With no omissions, write out every record given below.
[RECORDS SUPPLIED Boundary: Start]
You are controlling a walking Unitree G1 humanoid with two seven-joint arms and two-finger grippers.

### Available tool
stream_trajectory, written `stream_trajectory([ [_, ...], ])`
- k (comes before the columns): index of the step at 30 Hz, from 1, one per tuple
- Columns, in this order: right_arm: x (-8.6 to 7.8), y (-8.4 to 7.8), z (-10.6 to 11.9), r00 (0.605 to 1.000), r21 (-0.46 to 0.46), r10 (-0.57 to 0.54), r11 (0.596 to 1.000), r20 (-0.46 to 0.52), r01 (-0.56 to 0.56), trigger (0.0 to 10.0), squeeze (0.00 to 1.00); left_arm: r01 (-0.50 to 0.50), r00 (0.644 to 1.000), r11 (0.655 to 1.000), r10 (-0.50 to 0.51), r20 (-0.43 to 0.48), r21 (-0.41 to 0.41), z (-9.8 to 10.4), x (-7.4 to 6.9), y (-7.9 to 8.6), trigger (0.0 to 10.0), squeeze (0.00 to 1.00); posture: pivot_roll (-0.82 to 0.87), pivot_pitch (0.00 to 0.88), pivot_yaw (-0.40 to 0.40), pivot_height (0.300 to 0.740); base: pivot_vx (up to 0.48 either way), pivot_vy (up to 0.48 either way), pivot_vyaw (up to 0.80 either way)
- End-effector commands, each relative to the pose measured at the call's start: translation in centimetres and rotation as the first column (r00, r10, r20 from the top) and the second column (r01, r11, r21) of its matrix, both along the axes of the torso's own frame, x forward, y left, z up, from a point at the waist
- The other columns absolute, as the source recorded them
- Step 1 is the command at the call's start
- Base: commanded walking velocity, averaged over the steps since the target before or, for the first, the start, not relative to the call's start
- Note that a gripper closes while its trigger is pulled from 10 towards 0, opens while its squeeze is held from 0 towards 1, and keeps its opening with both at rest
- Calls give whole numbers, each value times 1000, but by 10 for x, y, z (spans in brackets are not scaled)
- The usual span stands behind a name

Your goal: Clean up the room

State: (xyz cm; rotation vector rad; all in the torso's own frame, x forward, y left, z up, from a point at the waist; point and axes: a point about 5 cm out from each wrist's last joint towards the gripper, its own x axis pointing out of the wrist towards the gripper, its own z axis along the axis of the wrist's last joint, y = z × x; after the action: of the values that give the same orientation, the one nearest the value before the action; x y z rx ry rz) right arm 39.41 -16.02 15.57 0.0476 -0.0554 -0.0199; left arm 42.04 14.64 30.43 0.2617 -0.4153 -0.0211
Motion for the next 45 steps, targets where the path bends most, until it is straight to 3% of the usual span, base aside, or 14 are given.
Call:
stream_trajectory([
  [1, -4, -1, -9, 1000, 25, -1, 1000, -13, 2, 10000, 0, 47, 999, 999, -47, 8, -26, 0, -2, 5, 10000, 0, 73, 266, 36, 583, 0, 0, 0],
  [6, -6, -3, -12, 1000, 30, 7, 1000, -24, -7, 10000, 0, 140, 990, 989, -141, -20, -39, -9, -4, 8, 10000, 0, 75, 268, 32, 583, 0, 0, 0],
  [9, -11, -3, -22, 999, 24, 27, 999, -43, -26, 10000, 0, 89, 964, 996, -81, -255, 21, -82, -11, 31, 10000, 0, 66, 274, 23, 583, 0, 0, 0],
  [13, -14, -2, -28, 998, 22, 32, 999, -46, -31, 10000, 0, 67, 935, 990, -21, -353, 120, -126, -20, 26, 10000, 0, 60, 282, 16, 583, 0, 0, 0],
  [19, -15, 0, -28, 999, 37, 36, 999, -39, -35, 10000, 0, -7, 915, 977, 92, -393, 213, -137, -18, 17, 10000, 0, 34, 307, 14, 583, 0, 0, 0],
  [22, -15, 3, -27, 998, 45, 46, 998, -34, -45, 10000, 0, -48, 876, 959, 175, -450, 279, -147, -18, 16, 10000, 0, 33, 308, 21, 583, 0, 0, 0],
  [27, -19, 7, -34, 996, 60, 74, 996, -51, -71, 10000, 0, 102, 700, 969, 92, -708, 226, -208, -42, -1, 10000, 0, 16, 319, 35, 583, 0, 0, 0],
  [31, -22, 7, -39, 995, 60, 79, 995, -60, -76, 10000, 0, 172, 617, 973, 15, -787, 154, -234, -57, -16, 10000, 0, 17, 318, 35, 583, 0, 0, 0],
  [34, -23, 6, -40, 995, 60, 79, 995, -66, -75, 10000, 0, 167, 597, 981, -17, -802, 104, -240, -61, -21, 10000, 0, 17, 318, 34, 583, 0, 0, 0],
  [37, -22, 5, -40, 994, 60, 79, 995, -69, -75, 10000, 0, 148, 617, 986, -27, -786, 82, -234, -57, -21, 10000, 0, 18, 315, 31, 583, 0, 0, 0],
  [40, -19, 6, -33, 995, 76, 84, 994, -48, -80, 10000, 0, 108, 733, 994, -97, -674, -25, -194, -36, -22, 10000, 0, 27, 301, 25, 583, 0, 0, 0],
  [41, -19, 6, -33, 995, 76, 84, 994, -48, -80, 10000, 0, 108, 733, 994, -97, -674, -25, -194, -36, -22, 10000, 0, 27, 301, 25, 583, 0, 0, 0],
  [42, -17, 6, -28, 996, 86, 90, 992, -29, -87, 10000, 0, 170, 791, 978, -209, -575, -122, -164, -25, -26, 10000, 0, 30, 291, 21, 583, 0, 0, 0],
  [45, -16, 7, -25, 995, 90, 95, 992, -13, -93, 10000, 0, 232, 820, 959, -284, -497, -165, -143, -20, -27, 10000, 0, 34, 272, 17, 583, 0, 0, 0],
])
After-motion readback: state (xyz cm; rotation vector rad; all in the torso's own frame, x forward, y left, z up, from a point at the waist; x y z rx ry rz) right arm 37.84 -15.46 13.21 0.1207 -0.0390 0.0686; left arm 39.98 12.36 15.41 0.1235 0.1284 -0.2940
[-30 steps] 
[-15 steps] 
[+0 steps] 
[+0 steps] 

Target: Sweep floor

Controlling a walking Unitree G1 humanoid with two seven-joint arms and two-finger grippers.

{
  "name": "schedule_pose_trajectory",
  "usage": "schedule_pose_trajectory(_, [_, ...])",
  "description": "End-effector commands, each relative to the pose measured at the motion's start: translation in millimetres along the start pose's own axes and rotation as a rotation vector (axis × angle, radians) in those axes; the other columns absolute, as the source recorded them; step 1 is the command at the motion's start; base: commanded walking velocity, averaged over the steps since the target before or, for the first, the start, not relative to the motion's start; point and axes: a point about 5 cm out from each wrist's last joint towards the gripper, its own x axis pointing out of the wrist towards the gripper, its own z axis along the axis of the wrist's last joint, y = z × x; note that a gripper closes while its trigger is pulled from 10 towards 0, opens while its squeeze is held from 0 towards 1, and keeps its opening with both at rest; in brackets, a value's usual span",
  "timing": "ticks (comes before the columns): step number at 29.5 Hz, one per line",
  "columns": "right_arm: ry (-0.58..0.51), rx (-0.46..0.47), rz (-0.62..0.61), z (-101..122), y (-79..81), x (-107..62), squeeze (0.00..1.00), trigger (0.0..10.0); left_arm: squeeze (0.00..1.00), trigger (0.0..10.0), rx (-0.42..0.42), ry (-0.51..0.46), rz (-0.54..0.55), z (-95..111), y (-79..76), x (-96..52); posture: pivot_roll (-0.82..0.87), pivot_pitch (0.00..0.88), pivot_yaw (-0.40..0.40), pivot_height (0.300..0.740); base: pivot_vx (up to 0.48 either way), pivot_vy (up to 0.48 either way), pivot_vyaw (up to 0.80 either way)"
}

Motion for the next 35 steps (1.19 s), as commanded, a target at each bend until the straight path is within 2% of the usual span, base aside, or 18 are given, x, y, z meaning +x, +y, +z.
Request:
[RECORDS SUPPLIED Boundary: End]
■ OUTPUT OF THE TASK:
You are controlling a walking Unitree G1 humanoid with two seven-joint arms and two-finger grippers.

### Available tool
stream_trajectory, written `stream_trajectory([ [_, ...], ])`
- k (comes before the columns): index of the step at 30 Hz, from 1, one per tuple
- Columns, in this order: right_arm: x (-8.6 to 7.8), y (-8.4 to 7.8), z (-10.6 to 11.9), r00 (0.605 to 1.000), r21 (-0.46 to 0.46), r10 (-0.57 to 0.54), r11 (0.596 to 1.000), r20 (-0.46 to 0.52), r01 (-0.56 to 0.56), trigger (0.0 to 10.0), squeeze (0.00 to 1.00); left_arm: r01 (-0.50 to 0.50), r00 (0.644 to 1.000), r11 (0.655 to 1.000), r10 (-0.50 to 0.51), r20 (-0.43 to 0.48), r21 (-0.41 to 0.41), z (-9.8 to 10.4), x (-7.4 to 6.9), y (-7.9 to 8.6), trigger (0.0 to 10.0), squeeze (0.00 to 1.00); posture: pivot_roll (-0.82 to 0.87), pivot_pitch (0.00 to 0.88), pivot_yaw (-0.40 to 0.40), pivot_height (0.300 to 0.740); base: pivot_vx (up to 0.48 either way), pivot_vy (up to 0.48 either way), pivot_vyaw (up to 0.80 either way)
- End-effector commands, each relative to the pose measured at the call's start: translation in centimetres and rotation as the first column (r00, r10, r20 from the top) and the second column (r01, r11, r21) of its matrix, both along the axes of the torso's own frame, x forward, y left, z up, from a point at the waist
- The other columns absolute, as the source recorded them
- Step 1 is the command at the call's start
- Base: commanded walking velocity, averaged over the steps since the target before or, for the first, the start, not relative to the call's start
- Note that a gripper closes while its trigger is pulled from 10 towards 0, opens while its squeeze is held from 0 towards 1, and keeps its opening with both at rest
- Calls give whole numbers, each value times 1000, but by 10 for x, y, z (spans in brackets are not scaled)
- The usual span stands behind a name

Your goal: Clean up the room

State: (xyz cm; rotation vector rad; all in the torso's own frame, x forward, y left, z up, from a point at the waist; point and axes: a point about 5 cm out from each wrist's last joint towards the gripper, its own x axis pointing out of the wrist towards the gripper, its own z axis along the axis of the wrist's last joint, y = z × x; after the action: of the values that give the same orientation, the one nearest the value before the action; x y z rx ry rz) right arm 39.41 -16.02 15.57 0.0476 -0.0554 -0.0199; left arm 42.04 14.64 30.43 0.2617 -0.4153 -0.0211
Motion for the next 45 steps, targets where the path bends most, until it is straight to 3% of the usual span, base aside, or 14 are given.
Call:
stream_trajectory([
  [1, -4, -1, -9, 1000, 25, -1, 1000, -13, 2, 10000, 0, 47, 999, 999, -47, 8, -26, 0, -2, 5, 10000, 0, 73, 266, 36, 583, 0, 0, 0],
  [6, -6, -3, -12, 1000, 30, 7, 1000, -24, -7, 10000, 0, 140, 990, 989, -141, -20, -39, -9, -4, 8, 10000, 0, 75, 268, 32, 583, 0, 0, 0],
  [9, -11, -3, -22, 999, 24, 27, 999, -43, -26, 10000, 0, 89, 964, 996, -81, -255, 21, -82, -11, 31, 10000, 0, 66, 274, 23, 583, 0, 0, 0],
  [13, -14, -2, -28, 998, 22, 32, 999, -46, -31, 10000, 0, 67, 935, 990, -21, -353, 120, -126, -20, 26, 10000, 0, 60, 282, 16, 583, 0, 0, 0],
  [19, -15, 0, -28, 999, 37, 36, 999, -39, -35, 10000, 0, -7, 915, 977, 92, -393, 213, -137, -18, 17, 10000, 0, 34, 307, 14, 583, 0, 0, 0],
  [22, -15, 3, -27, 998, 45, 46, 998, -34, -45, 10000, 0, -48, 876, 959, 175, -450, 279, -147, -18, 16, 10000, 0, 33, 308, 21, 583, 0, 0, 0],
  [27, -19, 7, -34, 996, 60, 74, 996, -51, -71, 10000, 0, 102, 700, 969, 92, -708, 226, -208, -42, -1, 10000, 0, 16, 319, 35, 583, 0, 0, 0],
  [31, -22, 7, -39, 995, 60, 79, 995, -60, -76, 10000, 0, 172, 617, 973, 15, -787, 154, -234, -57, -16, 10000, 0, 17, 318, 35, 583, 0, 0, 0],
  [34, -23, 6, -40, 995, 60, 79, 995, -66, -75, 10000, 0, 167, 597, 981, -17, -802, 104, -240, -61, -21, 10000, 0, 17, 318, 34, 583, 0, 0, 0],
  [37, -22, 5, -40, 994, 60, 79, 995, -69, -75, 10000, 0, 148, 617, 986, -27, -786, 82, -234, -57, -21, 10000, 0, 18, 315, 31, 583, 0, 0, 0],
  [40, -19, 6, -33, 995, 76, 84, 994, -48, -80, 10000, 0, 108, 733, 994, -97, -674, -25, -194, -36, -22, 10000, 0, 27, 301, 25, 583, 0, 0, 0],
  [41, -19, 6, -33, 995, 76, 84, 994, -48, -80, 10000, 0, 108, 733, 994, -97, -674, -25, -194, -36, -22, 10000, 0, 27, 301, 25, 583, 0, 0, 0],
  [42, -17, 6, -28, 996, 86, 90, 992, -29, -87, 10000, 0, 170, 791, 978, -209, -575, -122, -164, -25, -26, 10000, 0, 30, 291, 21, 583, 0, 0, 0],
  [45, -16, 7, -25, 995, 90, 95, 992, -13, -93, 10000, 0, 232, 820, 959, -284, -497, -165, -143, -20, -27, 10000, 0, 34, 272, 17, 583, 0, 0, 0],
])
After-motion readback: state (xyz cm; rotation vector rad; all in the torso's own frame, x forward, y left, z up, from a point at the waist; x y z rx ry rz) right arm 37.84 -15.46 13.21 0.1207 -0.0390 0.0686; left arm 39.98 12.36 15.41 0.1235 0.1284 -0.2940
[-30 steps] 
[-15 steps] 
[+0 steps] 
[+0 steps] 

Target: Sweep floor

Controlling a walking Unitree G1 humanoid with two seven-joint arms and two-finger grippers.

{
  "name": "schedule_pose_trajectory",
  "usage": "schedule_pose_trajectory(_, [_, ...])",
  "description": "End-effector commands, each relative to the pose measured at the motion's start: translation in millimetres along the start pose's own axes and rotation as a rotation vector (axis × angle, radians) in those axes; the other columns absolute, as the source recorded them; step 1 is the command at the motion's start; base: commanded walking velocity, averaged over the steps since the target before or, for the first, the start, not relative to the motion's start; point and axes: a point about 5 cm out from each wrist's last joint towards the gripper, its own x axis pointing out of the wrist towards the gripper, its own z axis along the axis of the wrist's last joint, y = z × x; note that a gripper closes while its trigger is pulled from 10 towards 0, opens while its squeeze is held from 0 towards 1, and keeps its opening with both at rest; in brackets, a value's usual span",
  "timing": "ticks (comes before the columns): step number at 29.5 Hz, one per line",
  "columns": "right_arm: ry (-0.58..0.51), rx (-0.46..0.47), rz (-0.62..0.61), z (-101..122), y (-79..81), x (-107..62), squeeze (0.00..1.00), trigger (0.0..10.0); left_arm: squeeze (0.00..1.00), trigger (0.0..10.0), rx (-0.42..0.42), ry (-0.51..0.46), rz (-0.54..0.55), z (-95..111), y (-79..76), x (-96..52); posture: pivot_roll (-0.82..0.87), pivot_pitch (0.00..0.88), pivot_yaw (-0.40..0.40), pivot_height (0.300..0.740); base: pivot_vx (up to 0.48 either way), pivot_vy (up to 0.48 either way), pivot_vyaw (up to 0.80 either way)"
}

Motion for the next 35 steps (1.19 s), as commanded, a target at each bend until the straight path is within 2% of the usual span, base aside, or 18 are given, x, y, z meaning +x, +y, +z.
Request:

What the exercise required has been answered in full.